Sinner gilt weithin als die dominierende Kraft im heutigen Tennis und scheint jeden Moment seiner Reise zu genießen und ständig die Grenzen des Sports zu verschieben.

Grundlagen hinter Sinners historischer Masters 1000-Siegesserie

Sinner erreichte beim Madrid Open einen historischen Meilenstein, indem er seinen fünften aufeinanderfolgenden ATP Masters 1000-Titel gewann – eine Leistung, die selbst die legendären Big Three – Roger Federer, Rafael Nadal und Novak Djokovic – unerreicht ist. Trotz des Ausmaßes dieser Leistung blieb Sinner bescheiden und verzichtete darauf, sich mit diesen Ikonen zu vergleichen.

„Wie ich immer sagte, kann ich mich nicht mit Rafa, Roger, Novak vergleichen“, sagte der 24-Jährige nach seinem Madrid-Sieg. „Was sie getan haben, ist etwas Unglaubliches. Ich spiele nicht für diese Platten, oder ich spiele generell nicht für Platten. Ich spiele für mich selbst. Ich spiele für mein Team, weil sie wissen, was dahinter liegt.“

Obwohl seine jetzige Form ein Bild der Unbesiegbarkeit vermittelt, ist Sinner alles andere als selbstzufrieden. Er betonte seinen Fokus auf kontinuierliches Wachstum, da er sich bewusst ist, dass sich die Dynamik im Tennis schnell verschieben kann und ständig neue Talente auftauchen.

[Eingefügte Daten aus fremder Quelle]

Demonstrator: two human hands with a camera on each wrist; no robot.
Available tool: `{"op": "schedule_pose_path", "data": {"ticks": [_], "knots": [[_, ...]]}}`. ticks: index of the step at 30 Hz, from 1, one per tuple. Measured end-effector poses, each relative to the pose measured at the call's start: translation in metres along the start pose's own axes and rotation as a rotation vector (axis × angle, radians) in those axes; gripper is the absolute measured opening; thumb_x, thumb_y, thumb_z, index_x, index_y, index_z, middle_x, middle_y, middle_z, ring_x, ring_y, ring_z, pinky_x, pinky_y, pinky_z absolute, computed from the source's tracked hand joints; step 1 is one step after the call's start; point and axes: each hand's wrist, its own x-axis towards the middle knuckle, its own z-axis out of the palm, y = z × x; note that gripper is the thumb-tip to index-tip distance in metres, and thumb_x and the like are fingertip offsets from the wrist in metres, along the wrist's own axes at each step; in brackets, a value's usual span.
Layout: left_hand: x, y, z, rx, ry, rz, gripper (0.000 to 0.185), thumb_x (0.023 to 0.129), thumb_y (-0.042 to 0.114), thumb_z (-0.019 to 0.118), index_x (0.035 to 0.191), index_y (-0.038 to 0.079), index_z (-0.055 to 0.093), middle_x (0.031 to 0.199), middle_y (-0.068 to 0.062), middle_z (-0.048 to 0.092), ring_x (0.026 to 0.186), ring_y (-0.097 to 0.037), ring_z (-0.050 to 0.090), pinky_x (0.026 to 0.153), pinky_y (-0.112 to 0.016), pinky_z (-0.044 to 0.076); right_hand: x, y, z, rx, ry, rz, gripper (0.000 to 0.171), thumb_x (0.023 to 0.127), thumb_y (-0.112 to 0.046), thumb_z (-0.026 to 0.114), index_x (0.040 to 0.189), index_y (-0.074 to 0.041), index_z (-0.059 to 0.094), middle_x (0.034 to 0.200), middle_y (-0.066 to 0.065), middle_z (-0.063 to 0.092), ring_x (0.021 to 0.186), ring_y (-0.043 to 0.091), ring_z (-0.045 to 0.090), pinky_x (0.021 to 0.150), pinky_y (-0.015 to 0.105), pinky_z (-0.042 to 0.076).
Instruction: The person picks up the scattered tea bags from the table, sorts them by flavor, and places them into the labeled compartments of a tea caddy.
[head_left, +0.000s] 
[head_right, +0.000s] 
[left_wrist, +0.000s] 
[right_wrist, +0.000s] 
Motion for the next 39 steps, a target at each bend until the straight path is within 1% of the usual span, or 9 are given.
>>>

„Man weiß ja nie. Jemand wie Rafael Jodar, vor sechs Monaten, niemand hat ihn gesehen, und jetzt ist er hier bei den Namen. Vielleicht kann das in ein paar Monaten passieren, es kommt ein neuer Spieler. Alexander Blockx machte hier Halbteams, und vorher war er ein bisschen undercover“, bemerkte Sinner.

Vorerst bleibt Sinner fest in der Kontrolle über die Tour, doch die Frage, ob er diese Dominanz in einen French-Open-Sieg umsetzen kann, bleibt unbeantwortet, während die Sandsaison auf ihre wichtigsten Turniere zusteuert.

Nur die Zeit wird zeigen, was die Zukunft für diesen aufstrebenden Stern bereithält.